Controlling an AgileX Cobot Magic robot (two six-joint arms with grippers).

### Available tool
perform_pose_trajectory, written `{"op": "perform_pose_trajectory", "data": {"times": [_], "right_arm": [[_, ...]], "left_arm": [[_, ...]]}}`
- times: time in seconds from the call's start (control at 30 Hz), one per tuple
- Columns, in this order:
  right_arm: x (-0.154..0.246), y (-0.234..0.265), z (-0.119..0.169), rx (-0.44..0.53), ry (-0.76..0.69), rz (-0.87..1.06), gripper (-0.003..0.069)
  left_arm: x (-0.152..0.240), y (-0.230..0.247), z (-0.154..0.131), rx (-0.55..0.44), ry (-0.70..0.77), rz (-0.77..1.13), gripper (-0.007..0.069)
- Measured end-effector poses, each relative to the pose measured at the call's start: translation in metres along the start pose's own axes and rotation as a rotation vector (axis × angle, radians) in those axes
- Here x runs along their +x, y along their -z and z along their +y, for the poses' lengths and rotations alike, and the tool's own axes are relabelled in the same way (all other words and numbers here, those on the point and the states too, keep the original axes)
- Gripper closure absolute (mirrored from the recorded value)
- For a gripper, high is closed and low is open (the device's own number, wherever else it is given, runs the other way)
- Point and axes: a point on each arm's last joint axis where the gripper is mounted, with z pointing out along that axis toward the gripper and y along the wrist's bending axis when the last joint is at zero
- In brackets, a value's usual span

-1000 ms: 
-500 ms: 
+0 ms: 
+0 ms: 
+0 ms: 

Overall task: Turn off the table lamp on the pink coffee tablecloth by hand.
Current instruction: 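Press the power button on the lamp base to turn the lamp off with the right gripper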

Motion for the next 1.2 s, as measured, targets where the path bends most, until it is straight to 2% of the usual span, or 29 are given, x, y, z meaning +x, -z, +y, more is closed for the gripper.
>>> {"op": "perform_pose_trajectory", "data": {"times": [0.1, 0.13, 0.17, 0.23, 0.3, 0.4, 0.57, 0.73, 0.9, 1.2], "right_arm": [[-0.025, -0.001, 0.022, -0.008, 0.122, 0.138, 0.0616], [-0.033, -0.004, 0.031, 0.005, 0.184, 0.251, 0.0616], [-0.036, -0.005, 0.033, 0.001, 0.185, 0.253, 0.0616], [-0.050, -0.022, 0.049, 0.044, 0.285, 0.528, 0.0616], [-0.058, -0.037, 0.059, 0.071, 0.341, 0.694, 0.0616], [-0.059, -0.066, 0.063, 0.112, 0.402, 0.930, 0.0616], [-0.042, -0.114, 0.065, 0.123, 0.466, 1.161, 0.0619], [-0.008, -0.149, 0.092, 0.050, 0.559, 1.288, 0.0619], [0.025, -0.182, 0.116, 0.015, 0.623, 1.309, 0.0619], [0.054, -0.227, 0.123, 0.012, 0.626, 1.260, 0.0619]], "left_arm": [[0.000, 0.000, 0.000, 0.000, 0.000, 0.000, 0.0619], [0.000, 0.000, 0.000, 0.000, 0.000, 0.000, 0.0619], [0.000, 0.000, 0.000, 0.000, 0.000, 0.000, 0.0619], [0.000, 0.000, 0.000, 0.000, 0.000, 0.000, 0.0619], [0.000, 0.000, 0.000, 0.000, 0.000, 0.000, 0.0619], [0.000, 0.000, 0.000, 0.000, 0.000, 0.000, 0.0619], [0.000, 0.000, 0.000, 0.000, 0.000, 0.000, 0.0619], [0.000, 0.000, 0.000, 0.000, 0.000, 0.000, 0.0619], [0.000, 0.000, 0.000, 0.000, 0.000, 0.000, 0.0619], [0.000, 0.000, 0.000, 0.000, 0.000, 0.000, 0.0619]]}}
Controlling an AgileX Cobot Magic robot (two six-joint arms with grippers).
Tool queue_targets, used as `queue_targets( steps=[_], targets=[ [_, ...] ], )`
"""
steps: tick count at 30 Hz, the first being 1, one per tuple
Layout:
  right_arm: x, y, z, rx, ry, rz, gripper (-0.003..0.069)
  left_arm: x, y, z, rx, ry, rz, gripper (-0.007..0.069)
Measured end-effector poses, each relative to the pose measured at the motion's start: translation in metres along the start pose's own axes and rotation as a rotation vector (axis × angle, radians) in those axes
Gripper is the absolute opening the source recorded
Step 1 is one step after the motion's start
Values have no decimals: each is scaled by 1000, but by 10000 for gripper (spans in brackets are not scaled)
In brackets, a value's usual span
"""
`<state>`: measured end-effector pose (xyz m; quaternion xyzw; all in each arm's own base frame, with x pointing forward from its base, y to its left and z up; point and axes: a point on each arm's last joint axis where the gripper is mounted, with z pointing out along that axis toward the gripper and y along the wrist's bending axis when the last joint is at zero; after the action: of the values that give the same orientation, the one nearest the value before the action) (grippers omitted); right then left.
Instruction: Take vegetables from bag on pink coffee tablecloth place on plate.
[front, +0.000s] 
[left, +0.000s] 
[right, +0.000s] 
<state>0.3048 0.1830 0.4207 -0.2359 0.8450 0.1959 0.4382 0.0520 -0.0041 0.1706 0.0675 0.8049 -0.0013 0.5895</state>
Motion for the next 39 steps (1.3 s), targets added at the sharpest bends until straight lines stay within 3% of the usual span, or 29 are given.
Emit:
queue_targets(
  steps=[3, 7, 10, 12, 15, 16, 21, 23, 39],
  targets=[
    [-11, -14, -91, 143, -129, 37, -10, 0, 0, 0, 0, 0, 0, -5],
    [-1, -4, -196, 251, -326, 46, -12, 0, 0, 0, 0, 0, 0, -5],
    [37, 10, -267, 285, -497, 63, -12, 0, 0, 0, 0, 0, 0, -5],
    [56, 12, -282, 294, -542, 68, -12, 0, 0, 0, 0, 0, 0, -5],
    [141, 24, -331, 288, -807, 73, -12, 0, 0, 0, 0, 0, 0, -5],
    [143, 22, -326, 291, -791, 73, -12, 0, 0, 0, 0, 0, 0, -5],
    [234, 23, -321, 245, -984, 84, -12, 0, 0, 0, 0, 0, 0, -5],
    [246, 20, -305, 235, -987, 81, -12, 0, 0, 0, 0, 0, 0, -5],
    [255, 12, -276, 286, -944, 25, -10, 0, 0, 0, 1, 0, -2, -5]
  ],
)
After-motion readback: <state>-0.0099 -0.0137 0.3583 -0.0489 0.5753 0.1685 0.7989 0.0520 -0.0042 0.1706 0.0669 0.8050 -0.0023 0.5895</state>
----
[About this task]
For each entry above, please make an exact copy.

[Exercise output]
Controlling an AgileX Cobot Magic robot (two six-joint arms with grippers).

### Available tool
perform_pose_trajectory, written `{"op": "perform_pose_trajectory", "data": {"times": [_], "right_arm": [[_, ...]], "left_arm": [[_, ...]]}}`
- times: time in seconds from the call's start (control at 30 Hz), one per tuple
- Columns, in this order:
  right_arm: x (-0.154..0.246), y (-0.234..0.265), z (-0.119..0.169), rx (-0.44..0.53), ry (-0.76..0.69), rz (-0.87..1.06), gripper (-0.003..0.069)
  left_arm: x (-0.152..0.240), y (-0.230..0.247), z (-0.154..0.131), rx (-0.55..0.44), ry (-0.70..0.77), rz (-0.77..1.13), gripper (-0.007..0.069)
- Measured end-effector poses, each relative to the pose measured at the call's start: translation in metres along the start pose's own axes and rotation as a rotation vector (axis × angle, radians) in those axes
- Here x runs along their +x, y along their -z and z along their +y, for the poses' lengths and rotations alike, and the tool's own axes are relabelled in the same way (all other words and numbers here, those on the point and the states too, keep the original axes)
- Gripper closure absolute (mirrored from the recorded value)
- For a gripper, high is closed and low is open (the device's own number, wherever else it is given, runs the other way)
- Point and axes: a point on each arm's last joint axis where the gripper is mounted, with z pointing out along that axis toward the gripper and y along the wrist's bending axis when the last joint is at zero
- In brackets, a value's usual span

-1000 ms: 
-500 ms: 
+0 ms: 
+0 ms: 
+0 ms: 

Overall task: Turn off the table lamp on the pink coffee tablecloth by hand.
Current instruction: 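Press the power button on the lamp base to turn the lamp off with the right gripper
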
Motion for the next 1.2 s, as measured, targets where the path bends most, until it is straight to 2% of the usual span, or 29 are given, x, y, z meaning +x, -z, +y, more is closed for the gripper.
>>> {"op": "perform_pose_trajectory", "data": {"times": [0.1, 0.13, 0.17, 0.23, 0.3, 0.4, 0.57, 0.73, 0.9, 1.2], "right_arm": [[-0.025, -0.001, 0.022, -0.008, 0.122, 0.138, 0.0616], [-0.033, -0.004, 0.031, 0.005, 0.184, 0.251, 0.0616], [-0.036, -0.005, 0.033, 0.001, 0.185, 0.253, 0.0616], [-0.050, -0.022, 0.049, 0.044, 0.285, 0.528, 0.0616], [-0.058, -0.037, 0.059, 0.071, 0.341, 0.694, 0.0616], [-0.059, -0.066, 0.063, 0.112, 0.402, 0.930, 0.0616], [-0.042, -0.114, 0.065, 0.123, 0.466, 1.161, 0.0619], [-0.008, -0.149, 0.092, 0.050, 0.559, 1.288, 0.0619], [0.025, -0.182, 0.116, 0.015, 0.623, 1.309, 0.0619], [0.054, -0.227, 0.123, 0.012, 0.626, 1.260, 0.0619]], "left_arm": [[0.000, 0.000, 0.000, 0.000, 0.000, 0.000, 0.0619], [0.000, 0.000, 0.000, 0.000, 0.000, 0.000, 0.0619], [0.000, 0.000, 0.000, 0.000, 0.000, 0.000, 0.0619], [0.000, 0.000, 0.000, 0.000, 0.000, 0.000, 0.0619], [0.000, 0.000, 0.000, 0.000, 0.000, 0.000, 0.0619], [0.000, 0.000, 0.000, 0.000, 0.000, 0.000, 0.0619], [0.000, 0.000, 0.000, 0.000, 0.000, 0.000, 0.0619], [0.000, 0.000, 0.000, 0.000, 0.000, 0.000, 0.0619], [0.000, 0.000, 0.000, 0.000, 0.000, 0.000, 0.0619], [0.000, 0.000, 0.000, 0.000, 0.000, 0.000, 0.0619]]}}
Controlling an AgileX Cobot Magic robot (two six-joint arms with grippers).
Tool queue_targets, used as `queue_targets( steps=[_], targets=[ [_, ...] ], )`
"""
steps: tick count at 30 Hz, the first being 1, one per tuple
Layout:
  right_arm: x, y, z, rx, ry, rz, gripper (-0.003..0.069)
  left_arm: x, y, z, rx, ry, rz, gripper (-0.007..0.069)
Measured end-effector poses, each relative to the pose measured at the motion's start: translation in metres along the start pose's own axes and rotation as a rotation vector (axis × angle, radians) in those axes
Gripper is the absolute opening the source recorded
Step 1 is one step after the motion's start
Values have no decimals: each is scaled by 1000, but by 10000 for gripper (spans in brackets are not scaled)
In brackets, a value's usual span
"""
`<state>`: measured end-effector pose (xyz m; quaternion xyzw; all in each arm's own base frame, with x pointing forward from its base, y to its left and z up; point and axes: a point on each arm's last joint axis where the gripper is mounted, with z pointing out along that axis toward the gripper and y along the wrist's bending axis when the last joint is at zero; after the action: of the values that give the same orientation, the one nearest the value before the action) (grippers omitted); right then left.
Instruction: Take vegetables from bag on pink coffee tablecloth place on plate.
[front, +0.000s] 
[left, +0.000s] 
[right, +0.000s] 
<state>0.3048 0.1830 0.4207 -0.2359 0.8450 0.1959 0.4382 0.0520 -0.0041 0.1706 0.0675 0.8049 -0.0013 0.5895</state>
Motion for the next 39 steps (1.3 s), targets added at the sharpest bends until straight lines stay within 3% of the usual span, or 29 are given.
Emit:
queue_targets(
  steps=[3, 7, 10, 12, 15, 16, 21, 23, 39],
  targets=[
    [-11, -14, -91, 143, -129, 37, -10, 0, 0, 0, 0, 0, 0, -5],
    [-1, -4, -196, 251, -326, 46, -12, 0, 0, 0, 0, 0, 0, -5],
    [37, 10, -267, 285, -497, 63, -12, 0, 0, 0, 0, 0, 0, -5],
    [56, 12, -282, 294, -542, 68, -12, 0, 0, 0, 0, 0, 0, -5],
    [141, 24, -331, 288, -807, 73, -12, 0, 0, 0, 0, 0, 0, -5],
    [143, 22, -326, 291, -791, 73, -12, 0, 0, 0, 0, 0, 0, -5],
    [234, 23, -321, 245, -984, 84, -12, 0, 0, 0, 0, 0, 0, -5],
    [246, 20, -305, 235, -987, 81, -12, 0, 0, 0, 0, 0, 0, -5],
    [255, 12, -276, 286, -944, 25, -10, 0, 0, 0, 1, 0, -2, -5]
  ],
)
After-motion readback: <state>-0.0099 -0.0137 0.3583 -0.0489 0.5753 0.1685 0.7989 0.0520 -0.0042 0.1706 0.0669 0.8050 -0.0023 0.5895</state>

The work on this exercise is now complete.